- [WORK INSTRUCTION]
When a line below contains the word "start", copy that line.

- [INFORMATION SUPPLIED]
>>>>>

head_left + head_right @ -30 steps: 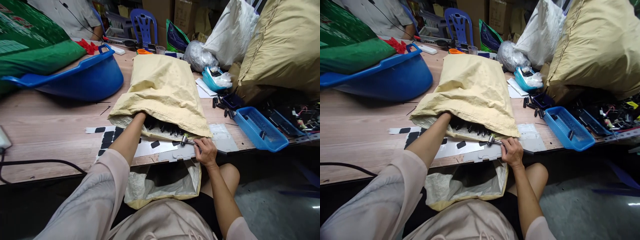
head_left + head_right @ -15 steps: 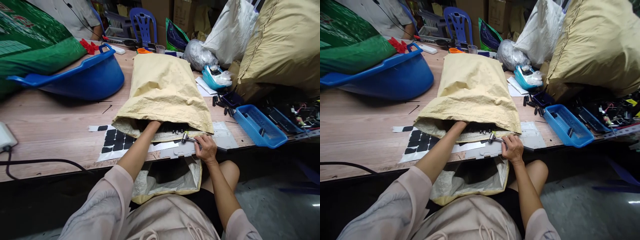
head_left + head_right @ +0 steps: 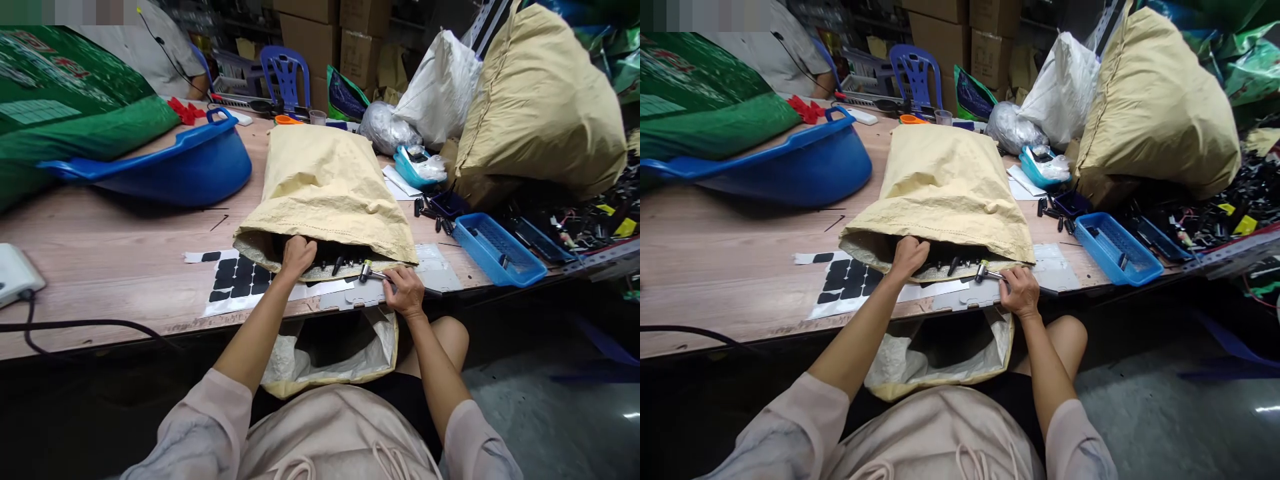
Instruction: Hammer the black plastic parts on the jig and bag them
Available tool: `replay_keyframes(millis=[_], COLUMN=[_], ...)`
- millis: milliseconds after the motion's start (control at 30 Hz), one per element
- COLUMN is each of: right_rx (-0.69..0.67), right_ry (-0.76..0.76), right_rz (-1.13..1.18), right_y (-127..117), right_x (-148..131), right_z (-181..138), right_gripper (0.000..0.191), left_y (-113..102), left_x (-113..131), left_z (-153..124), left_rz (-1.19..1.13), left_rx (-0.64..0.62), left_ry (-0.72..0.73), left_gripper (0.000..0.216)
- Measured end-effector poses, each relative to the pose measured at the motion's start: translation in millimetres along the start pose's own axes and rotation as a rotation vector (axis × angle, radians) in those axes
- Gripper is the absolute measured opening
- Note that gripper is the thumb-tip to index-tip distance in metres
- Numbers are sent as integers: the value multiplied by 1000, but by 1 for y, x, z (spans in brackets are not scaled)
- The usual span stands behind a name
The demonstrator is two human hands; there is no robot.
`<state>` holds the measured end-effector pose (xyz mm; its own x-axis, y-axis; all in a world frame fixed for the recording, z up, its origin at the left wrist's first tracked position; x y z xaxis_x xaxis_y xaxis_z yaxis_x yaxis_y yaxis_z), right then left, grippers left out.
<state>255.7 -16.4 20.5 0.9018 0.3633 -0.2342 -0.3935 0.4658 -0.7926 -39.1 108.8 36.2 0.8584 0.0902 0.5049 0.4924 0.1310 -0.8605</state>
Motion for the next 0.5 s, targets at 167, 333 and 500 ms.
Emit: replay_keyframes(millis=[167, 333, 500], right_rx=[9, 46, 21], right_ry=[-14, -37, -33], right_rz=[-7, -6, 22], right_y=[3, 2, 2], right_x=[4, 5, 9], right_z=[0, 1, 1], right_gripper=[19, 18, 17], left_y=[-4, 26, 28], left_x=[23, 43, 32], left_z=[-56, -77, -87], left_rz=[14, 64, -26], left_rx=[293, 184, 210], left_ry=[207, 283, 363], left_gripper=[24, 16, 12])
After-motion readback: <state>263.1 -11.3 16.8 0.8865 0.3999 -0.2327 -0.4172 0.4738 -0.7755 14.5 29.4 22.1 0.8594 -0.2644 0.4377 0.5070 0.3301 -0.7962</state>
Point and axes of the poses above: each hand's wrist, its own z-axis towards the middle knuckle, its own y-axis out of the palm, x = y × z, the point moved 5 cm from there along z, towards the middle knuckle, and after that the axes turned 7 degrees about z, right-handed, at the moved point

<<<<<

- [ANSWER SPACE]
- millis: milliseconds after the motion's start (control at 30 Hz), one per element
- Measured end-effector poses, each relative to the pose measured at the motion's start: translation in millimetres along the start pose's own axes and rotation as a rotation vector (axis × angle, radians) in those axes

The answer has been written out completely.